LONDON — Advertising Week Europe kicks off here next week, and Campaign Global Editor-in-Chief Claire Beale will host a star-studded session focused on the industry’s future.
"Adland 2020: Shaping the Future" will feature Robert Senior, the global chief executive of Saatchi & Saatchi; Nils Leonard, the chairman of Grey London; Tracy De Groose, the chief executive of Dentsu Aegis Network UK and Ireland; Andy Nairn, a co-founder at Lucky Generals, and Ringan Ledwidge, the Rattling Stick director.
In preparation for the event (and in recognition of the UK's imminent General Election), participants and other industry leaders presented Campaign UK their manifestos for advertising.
Maurice Lévy, chairman and chief executive of Publicis Groupe, presents his manifesto for global agency networks: "In this convergence and empowerment age, our clients stand the risk of being Ubered – in no time. It would be foolish to think that we will be able to help our clients’ transformation, and to add value, without transforming ourselves."
Robert Senior, worldwide chief executive at Saatchi & Saatchi, provides his manifesto for global creative agencies: "Creativity is only ever going to equal incremental growth to our money-driven "competitors". But ideas are our core business. And we will always care more about our core business than a company that merely sees creativity as a nice add-on."
James Murphy, chief executive of Adam & Eve/DDB, contributes a manifesto for creative agencies: "[M]aybe marketers shouldn’t be taken seriously. Maybe instead they should be seen with mystery and with wonder. Because rather than trying to be like every other profession, marketers can transform businesses with ideas that no one else at the boardroom table would or could ever dream up."
Dominique Delport, global managing director of Havas Media Group, offers his manifesto for global media agencies: "We all know that we need to move from a paid-only approach to also leveraging owned, shared and earned assets. But for agencies and other services providers, it’s more than this — it’s about making a fundamental change to the way we are structured. Intermediation without added value is dead."
Nils Leonard, the chairman and chief creative officer of Grey London, contributes his manifesto for creativity: "The future of creativity needs no security, it is the other roles I worry about. Because creativity is never sated. It will warp and contort the mechanics of production as we knew it. And only the fluid will survive."

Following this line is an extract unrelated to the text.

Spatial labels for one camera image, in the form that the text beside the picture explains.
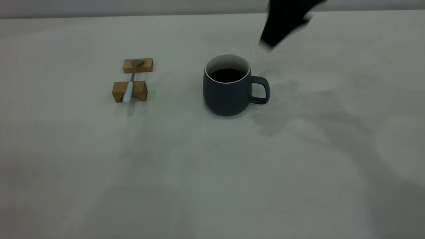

Nigel Vaz, senior vice president and European managing director of SapientNitro, provides his manifesto for digital: "If we are to maximize the opportunities inherent in the UK’s strong creative and high-tech economies, then a change of mindset and a policy framework that brings together the creative and technology industries is paramount."
Ringan Ledwidge, director at Rattling Stick, offers his manifesto for production: "It’s tough out there now, so I understand the need of companies to bring the jobs in by cutting markup, cramming a two-day shoot into a one-day shoot and so on. We’ve all done it, but there are some incredibly talented people in production and I think we need to protect and value our craft, creativity, hard work and ability to make money a little better."
Andy Nairn, a founding partner of Lucky Generals, unveils his manifesto for planning: "My manifesto for planning would be simple. Literally. I think there’s a creeping tendency to over-complicate things, in line with our ever more complex world. We should really be stripping things back to their bare essentials."